What you are asked to do: Sort through the material below and copy each line with "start".
━━ Supplied information
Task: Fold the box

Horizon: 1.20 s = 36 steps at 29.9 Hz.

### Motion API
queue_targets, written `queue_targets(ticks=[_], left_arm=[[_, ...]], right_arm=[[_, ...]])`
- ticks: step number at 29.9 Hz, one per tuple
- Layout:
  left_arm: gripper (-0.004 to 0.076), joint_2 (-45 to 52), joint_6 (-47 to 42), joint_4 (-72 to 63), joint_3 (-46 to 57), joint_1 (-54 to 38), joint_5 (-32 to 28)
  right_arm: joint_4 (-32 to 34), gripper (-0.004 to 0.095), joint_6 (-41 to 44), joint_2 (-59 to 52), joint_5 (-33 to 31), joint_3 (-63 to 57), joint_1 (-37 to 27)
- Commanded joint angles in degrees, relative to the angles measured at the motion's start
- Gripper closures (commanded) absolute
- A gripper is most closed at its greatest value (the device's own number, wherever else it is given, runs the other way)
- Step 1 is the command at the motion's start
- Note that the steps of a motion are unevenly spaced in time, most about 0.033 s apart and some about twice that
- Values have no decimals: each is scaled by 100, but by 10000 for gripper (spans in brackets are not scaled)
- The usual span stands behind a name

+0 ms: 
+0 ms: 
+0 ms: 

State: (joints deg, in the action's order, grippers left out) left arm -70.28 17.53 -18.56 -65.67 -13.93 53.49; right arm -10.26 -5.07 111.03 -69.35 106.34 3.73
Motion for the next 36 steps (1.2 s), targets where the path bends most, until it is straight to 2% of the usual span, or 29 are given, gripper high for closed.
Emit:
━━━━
Completed exercise:
- Commanded joint angles in degrees, relative to the angles measured at the motion's start
- Step 1 is the command at the motion's start

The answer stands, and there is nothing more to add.